To be honest, I too have been feeling that way. Having undergone some difficult situations engendered by church leadership, now well along into my 50s I find myself wary. I am more sensitized about power and gender and dignity in such settings. Apparently putting a premium on spiritual victory, church hasn’t always seemed to encourage my voicing my brokenness. As for the liturgical: even my epistemology has gravitated to the Eucharistic (Loving to Know: An Introduction to Covenant Epistemology (Cascade, forthcoming). I hyphenate my week-end church going to take in communion somewhere.
I do not mean to discredit the experience of my young friends. But my sense of the presence of my groom—Christ—and my longing for more, has only grown. The hardships of life that left me with no resource other than God (duh—I know!) are what have given me entrée to his presence in pain. Growing up a good little Christian girl (too), until the pain caught me undeniably, I had no personal sense of his presence, and little existential grasp of his grace. Now I feel I need him every second. I luxuriate in his unmerited favor every second. I am the prodigal son ever seeing how my Father beams, as he casts dignity to the winds to run and hold me. I cannot live without the gospel. I am a cracked and reglued trophy of his grace, gracing his mantel.
Abstract artist Makoto Fujimura justifies his often costly gold paint because his art, as worship, is response to the extravagant overture of Christ. He cites the woman with the jar of perfume, whose gift the religious people neither condoned nor understood, but which Jesus welcomed, subversively affirmed, and wore to the cross. What justifies the extravagance is who you are responding to—the one who loves you extravagantly.[1]

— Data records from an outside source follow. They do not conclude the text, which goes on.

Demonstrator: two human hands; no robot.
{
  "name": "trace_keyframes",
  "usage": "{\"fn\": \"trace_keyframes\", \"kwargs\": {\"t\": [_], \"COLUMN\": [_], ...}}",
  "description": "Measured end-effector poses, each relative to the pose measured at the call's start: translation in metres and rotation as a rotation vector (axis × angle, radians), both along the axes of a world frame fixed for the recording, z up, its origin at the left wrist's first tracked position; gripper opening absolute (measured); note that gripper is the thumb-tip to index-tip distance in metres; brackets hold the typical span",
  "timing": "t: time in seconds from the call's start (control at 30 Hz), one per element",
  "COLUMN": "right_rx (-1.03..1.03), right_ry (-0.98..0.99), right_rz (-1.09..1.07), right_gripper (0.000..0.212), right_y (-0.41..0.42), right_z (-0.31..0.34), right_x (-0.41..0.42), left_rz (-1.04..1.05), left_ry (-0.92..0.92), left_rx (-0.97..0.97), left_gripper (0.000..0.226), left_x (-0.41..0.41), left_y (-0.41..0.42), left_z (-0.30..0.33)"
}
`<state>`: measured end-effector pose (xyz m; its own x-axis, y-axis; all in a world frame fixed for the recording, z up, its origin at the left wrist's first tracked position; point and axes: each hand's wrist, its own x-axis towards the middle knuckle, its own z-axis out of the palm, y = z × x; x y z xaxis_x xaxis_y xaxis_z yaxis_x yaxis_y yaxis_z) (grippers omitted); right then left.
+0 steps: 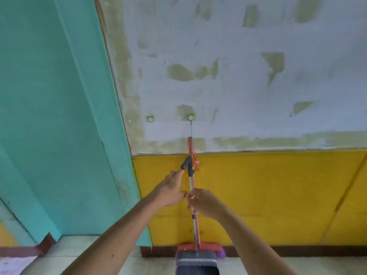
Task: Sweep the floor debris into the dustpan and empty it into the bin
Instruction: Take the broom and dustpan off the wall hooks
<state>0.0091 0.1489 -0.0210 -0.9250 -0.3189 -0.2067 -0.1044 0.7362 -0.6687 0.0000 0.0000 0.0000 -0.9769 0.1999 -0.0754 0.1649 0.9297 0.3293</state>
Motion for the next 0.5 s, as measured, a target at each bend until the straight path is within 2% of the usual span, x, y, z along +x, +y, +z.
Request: {"fn": "trace_keyframes", "kwargs": {"t": [0.07,0.17,0.23,0.3,0.37,0.4,0.5], "right_rx": [-0.113,-0.232,-0.439,-0.69,-0.957,-1.026,-0.949], "right_ry": [-0.069,-0.097,-0.207,-0.467,-0.712,-0.778,-0.818], "right_rz": [-0.052,-0.198,-0.388,-0.581,-0.727,-0.751,-0.644], "right_gripper": [0.027,0.026,0.022,0.029,0.026,0.022,0.014], "right_y": [-0.009,-0.029,-0.041,-0.056,-0.066,-0.067,-0.052], "right_z": [-0.013,-0.016,-0.014,-0.013,-0.013,-0.013,-0.006], "right_x": [-0.044,-0.12,-0.169,-0.204,-0.227,-0.233,-0.243], "left_rz": [-0.076,-0.332,-0.528,-0.681,-0.804,-0.864,-1.013], "left_ry": [0.138,0.406,0.517,0.56,0.562,0.557,0.568], "left_rx": [-0.072,-0.345,-0.561,-0.734,-0.878,-0.935,-1.034], "left_gripper": [0.068,0.055,0.039,0.025,0.033,0.031,0.025], "left_x": [-0.054,-0.141,-0.19,-0.232,-0.263,-0.276,-0.3], "left_y": [-0.001,-0.004,0.004,0.006,0.006,0.004,-0.002], "left_z": [-0.003,-0.002,-0.002,0.0,0.001,0.0,-0.005]}}
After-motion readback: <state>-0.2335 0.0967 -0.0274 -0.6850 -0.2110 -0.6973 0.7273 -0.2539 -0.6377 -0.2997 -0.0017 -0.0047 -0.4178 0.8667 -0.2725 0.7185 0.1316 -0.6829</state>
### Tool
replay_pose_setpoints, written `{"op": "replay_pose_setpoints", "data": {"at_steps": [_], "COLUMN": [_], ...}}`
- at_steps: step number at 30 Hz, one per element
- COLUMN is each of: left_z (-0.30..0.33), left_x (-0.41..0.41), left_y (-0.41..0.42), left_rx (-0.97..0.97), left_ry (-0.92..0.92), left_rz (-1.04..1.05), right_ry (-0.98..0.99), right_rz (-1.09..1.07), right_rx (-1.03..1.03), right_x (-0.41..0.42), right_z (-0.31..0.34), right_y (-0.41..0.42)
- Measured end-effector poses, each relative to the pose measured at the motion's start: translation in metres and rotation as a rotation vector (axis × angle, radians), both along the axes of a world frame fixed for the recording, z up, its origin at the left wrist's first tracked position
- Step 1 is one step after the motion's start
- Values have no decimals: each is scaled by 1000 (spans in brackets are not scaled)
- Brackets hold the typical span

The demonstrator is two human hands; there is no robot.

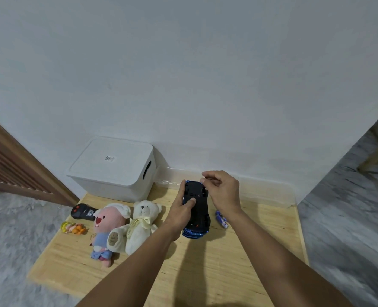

Students in a humanities class I team-teach, generally well brought-up Christians, read Fujimura’s essay. I take the opportunity to ask, “Have you ever thought of worship as response to God’s initiative?” Driven, weary, perfectionistic, students balk at the thought of 100% grace. “But there is a fine line between gratitude and presumptuous indifference,” they object. I respond: “There is only a fine line if you have not understood the freeing joy of abandonment to the gospel.” Recently a stellar student followed me from class and into my office. Tears in his eyes, he faltered: “What if you’ve never experienced God coming?”
I ache: well-intended Christian upbringings have often bound zealous children in legalistic chains. Propositions and performance.
Parents aren’t entirely to blame. Satan’s single truth perversion need only be to whisper that the gospel is not enough. It takes being legalistic about only one small thing (prayer lists, quiet times, not smoking…) to castrate the gospel. I needed no help from my parents to pervert the gospel to a performance mode.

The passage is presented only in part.